An Introduction to Azure IoT with Machine Learning


Motivating Azure IoT

Before we dive into Azure IoT, we need to understand the significance of IoT. There was a time when the word ‘interaction’ was restricted to humans. Gradually, computers started interacting, leading to the explosion of the Internet. Finally, we have reached a point where ‘devices’ interact with each other, ushering in the era of the Internet of Things or IoT. Predictive maintenance has been one of the most important applications of IoT, owing to interactivity between devices, faster computing, etc. This has enabled faster decision making.

As Charles Darwin says, “It is not the strongest of the species that survives, nor the most intelligent that survives. It is the one that is most adaptable to change”, the ability to sense changes quickly enhances decision making. The power to predict a breakdown or a disaster soon is a great asset to any organisation and this use case is called predictive maintenance.

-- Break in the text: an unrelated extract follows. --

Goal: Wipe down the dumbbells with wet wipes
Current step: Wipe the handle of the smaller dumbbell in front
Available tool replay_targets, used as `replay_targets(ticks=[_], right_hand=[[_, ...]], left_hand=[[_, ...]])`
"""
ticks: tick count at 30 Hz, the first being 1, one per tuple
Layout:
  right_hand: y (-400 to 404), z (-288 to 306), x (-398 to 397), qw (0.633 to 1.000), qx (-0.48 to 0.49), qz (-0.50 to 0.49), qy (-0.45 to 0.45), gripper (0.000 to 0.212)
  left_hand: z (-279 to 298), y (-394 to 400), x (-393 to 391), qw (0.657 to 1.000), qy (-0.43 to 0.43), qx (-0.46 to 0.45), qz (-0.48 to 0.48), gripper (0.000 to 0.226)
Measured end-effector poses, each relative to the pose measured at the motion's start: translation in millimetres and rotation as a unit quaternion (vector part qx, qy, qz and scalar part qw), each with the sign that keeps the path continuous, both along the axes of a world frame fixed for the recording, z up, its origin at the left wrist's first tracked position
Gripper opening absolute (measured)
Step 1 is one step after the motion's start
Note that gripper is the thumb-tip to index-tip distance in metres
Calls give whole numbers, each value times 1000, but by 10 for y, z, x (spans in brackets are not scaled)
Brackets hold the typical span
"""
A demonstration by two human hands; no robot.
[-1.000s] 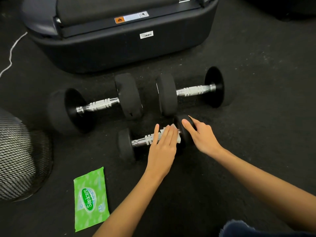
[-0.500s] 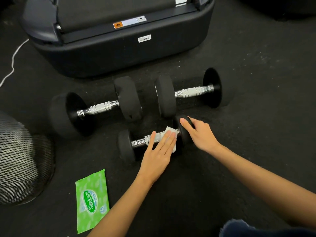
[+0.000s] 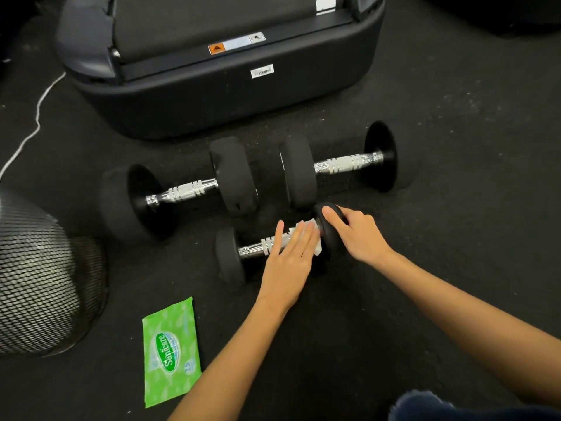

However, in order to get near-real-time predictions, we have to feed the predictive model with real-time data, thus leading to the design and creation of real-time pipelines in the lambda architecture.

Lambda architecture.

Real-time architecture in Azure

In the real world, devices emit enormous volumes of data at very high speeds. Building traditional on-premises systems for such requirements involves enormous costs and efforts. Fortunately, various fully managed cloud technologies (including Microsoft Azure) can take care of high volumes and speeds.

Firstly, we need a messaging service or hub that acts as an interface between your IoT application and the devices. IoT hub, a Platform as a Service offering from Microsoft Azure is the message service or between the devices and the cloud. It receives events from devices and sends them to an event processing engine like Azure Stream Analytics.

Once the events are processed by stream analytics, we can either visualize the streaming data in a visual layer like Power BI or persist it in a database layer. CosmosDB will be used for the latter since it has a two-fold advantage of unlimited memory and NoSQL support. Historical data stored in Cosmos db is used to train an anomaly detection model in order to detect anomalies in streaming data.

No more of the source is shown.